There is no secret to this practice apart from the ardors and alchemy of love in the ruins. These young people have discovered the secret of faith and fidelity – faith in the power of our shared humanity and fidelity to the witness of beauty through practice of the arts. These two attributes combined mend old wounds and help make new friends.
In the Garden we recognize the violence and destruction we see all around and within us but we do not fixate on it. Through a committed practice of the arts – painting, story creation, story telling, comedic theatre and other forms of beautiful nonsense – we bring balance back into everyday life. In the context of war, peace, tsunami, monsoon, drought and now pandemic, the heartbeat of the Garden transmits a signal of unwavering solidarity throughout the world.
At the heart of the Garden practices are two words you will never have heard of because we made them up to describe how we do what we do, not technically, but on a deeper philosophical level. Though they may sound like nonsense they are central to everything we do on the Garden Path.
First we practice rejewelleration through cultivating the arts wherein we rediscover bejeweled aspects of ourselves that we have lost due to the trauma of war, natural disaster, poverty and environmental depletion. Then we discover how Resiliation, the quality of resilient radiance which emanates from this discovery, restores the spirit of social justice and brings us back to our heart’s true home, which is intimacy in communion and creation with one another.
The paintings in this collection are scaled up versions of original Mystery Paintings done in the Garden studios between 2005 and 2015. They represent a sampling of hundreds of paintings created during this time of war, natural disaster and the eventual return of peace. As well as being symbols of the human capacity to transform crisis into opportunity and translate local struggles into universal lessons from which all might learn, they are the prophetic seed syllables of words not wholly formed which transmit meaning into another, significantly better, world still waiting to be born.

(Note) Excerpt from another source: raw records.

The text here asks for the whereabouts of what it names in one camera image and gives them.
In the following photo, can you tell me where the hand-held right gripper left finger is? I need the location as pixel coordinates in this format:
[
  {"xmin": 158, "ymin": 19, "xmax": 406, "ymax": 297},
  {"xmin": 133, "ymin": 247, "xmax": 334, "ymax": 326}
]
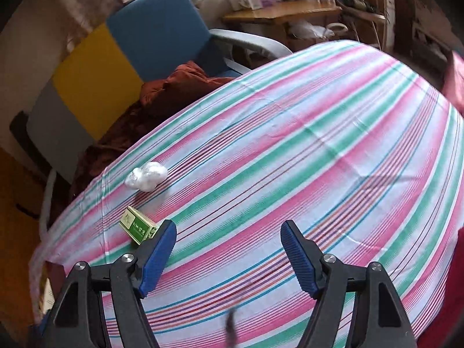
[{"xmin": 40, "ymin": 219, "xmax": 177, "ymax": 348}]

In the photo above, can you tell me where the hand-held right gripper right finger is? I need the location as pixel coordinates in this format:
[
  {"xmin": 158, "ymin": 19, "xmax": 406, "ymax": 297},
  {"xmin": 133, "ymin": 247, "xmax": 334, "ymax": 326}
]
[{"xmin": 281, "ymin": 220, "xmax": 417, "ymax": 348}]

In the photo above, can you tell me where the small green box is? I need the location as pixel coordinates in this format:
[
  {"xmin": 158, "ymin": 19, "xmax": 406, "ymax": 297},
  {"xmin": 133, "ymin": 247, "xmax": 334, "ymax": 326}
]
[{"xmin": 119, "ymin": 205, "xmax": 161, "ymax": 246}]

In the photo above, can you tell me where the gold cardboard box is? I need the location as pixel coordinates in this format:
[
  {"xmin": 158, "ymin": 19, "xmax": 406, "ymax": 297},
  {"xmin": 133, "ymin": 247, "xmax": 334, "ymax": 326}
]
[{"xmin": 40, "ymin": 261, "xmax": 66, "ymax": 314}]

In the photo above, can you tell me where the small white plastic wad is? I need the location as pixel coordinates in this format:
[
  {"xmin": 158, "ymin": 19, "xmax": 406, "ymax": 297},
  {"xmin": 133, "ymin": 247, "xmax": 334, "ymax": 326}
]
[{"xmin": 124, "ymin": 162, "xmax": 169, "ymax": 193}]

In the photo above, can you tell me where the striped bed sheet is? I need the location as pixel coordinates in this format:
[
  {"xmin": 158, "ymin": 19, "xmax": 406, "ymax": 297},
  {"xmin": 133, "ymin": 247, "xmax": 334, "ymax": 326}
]
[{"xmin": 29, "ymin": 40, "xmax": 464, "ymax": 348}]

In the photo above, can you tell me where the bright red cloth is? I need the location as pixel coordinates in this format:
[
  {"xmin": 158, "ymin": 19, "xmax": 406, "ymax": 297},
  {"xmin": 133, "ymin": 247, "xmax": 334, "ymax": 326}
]
[{"xmin": 416, "ymin": 225, "xmax": 464, "ymax": 348}]

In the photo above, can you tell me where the dark red cloth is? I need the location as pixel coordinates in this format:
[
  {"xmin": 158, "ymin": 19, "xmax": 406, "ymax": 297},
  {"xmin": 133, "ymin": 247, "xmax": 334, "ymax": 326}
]
[{"xmin": 68, "ymin": 61, "xmax": 237, "ymax": 204}]

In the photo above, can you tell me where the grey yellow blue armchair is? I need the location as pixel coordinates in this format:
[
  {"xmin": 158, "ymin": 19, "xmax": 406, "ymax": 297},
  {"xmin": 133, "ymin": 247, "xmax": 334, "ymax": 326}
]
[{"xmin": 26, "ymin": 0, "xmax": 293, "ymax": 233}]

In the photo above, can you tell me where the clear plastic bag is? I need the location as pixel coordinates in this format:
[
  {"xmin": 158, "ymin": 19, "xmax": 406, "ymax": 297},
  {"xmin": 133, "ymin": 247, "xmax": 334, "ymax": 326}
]
[{"xmin": 287, "ymin": 21, "xmax": 335, "ymax": 41}]

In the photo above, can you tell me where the pink bed cover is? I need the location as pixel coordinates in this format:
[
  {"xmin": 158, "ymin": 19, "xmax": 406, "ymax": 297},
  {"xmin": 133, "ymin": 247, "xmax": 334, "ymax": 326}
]
[{"xmin": 443, "ymin": 50, "xmax": 464, "ymax": 114}]

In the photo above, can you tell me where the wooden side table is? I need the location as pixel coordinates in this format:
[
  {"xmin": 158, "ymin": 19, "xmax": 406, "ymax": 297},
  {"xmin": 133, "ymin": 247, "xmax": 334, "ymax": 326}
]
[{"xmin": 221, "ymin": 0, "xmax": 344, "ymax": 27}]

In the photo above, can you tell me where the wooden chair with clutter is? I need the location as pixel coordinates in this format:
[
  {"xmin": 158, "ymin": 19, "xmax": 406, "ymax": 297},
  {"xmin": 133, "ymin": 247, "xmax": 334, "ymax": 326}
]
[{"xmin": 340, "ymin": 0, "xmax": 396, "ymax": 50}]

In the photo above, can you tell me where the thin black cord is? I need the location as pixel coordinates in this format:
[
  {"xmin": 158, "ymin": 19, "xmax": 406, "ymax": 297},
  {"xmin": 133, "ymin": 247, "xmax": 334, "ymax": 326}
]
[{"xmin": 224, "ymin": 307, "xmax": 239, "ymax": 348}]

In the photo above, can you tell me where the white cable loop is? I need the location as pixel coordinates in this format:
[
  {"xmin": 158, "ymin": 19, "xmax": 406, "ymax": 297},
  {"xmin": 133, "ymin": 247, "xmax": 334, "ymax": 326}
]
[{"xmin": 325, "ymin": 22, "xmax": 349, "ymax": 37}]

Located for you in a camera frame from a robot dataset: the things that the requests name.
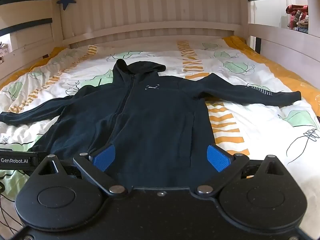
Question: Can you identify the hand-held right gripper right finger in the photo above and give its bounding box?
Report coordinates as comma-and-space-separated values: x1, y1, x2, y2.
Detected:
192, 144, 290, 197

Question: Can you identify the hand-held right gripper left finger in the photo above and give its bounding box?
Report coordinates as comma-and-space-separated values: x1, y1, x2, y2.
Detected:
31, 144, 128, 197

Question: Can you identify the dark navy zip hoodie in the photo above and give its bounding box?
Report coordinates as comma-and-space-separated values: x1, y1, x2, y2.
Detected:
0, 59, 302, 192

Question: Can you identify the red clothes pile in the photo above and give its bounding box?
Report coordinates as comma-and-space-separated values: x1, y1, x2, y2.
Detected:
286, 4, 309, 33

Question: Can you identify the white patterned duvet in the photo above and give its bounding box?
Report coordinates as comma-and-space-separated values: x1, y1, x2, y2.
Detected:
0, 40, 320, 230

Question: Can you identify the blue star ornament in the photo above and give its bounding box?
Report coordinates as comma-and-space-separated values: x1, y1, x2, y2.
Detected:
56, 0, 76, 11

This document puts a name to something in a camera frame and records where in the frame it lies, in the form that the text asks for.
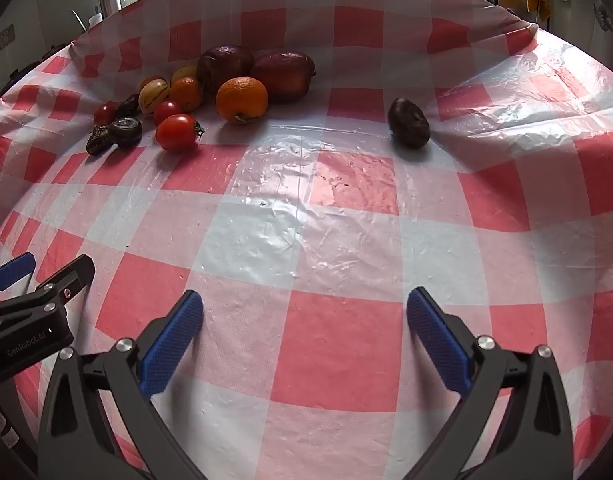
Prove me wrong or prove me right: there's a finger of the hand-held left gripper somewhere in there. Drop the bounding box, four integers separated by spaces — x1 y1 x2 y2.
0 252 37 306
34 254 96 306

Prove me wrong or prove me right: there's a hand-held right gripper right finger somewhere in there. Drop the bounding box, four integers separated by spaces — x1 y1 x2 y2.
405 286 575 480

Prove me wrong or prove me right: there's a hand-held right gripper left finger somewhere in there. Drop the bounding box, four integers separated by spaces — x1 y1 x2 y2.
38 289 210 480

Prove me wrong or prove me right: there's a dark round water chestnut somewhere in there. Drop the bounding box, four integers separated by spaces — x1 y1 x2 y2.
108 117 143 148
85 125 114 157

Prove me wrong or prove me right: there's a small red tomato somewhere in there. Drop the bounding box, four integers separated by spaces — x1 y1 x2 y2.
153 101 183 127
93 102 118 126

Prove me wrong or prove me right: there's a red speckled apple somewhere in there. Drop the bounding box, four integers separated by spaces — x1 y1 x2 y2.
250 51 317 105

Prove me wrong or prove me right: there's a red white checkered tablecloth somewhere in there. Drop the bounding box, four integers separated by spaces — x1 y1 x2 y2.
0 0 613 480

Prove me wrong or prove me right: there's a large red tomato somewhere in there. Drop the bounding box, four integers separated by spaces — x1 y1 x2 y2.
155 114 206 152

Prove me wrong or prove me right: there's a striped pepino melon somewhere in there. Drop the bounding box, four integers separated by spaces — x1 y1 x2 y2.
138 79 171 116

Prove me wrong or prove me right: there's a small tangerine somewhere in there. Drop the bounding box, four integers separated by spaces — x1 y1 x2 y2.
168 76 203 113

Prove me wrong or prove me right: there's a dark purple passion fruit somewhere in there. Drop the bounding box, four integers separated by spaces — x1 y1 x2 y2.
387 97 431 150

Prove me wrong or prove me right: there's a yellow round fruit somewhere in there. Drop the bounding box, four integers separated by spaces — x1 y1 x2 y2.
171 64 198 87

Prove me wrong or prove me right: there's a large orange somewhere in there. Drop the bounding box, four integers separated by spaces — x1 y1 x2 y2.
216 76 270 126

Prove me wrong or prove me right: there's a dark red apple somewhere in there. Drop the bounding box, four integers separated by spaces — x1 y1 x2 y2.
196 45 256 95

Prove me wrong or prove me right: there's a dark wall ornament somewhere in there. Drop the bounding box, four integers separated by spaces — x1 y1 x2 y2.
593 0 613 34

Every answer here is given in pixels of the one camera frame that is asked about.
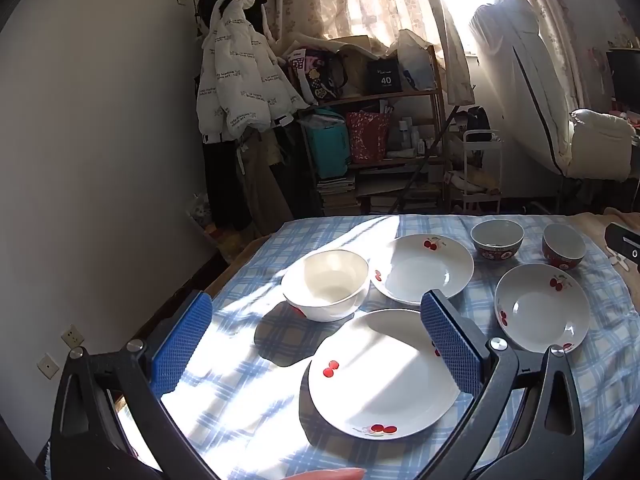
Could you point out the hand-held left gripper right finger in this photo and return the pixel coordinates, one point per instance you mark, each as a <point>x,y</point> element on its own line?
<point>450,345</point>

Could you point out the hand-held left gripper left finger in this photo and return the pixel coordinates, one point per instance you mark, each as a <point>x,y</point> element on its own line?
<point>182,340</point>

At a time when it feels like the sky is falling and the world is closing down in self-destructive politics we continue to cultivate the Garden Path ideals of compassion, creativity and community in today’s young people so that they can shape a more just and tolerant society than we their elders have given them.
These paintings bear witness to our oath. The proceeds from their sale will be divided between the Butterfly Peace Garden and the Monkey’s Tale Centre to augment the ongoing process of healing among Sri Lankan youth, as well as the Falling Sky Studio, which will be established to serve immigrant and marginalized youth here in Toronto with your support.
There is a Sri Lankan proverb that tells us, “Yesterday is history. Tomorrow is mystery. Today is a gift. That is why it is called the present.” These paintings are a present for you from young people caught in a war and set free through imagination and empathy. They range in size from 16”x 22” to 48”x 64” and are painted in acrylic on canvas, framed in Sri Lankan mahogany and ready for display.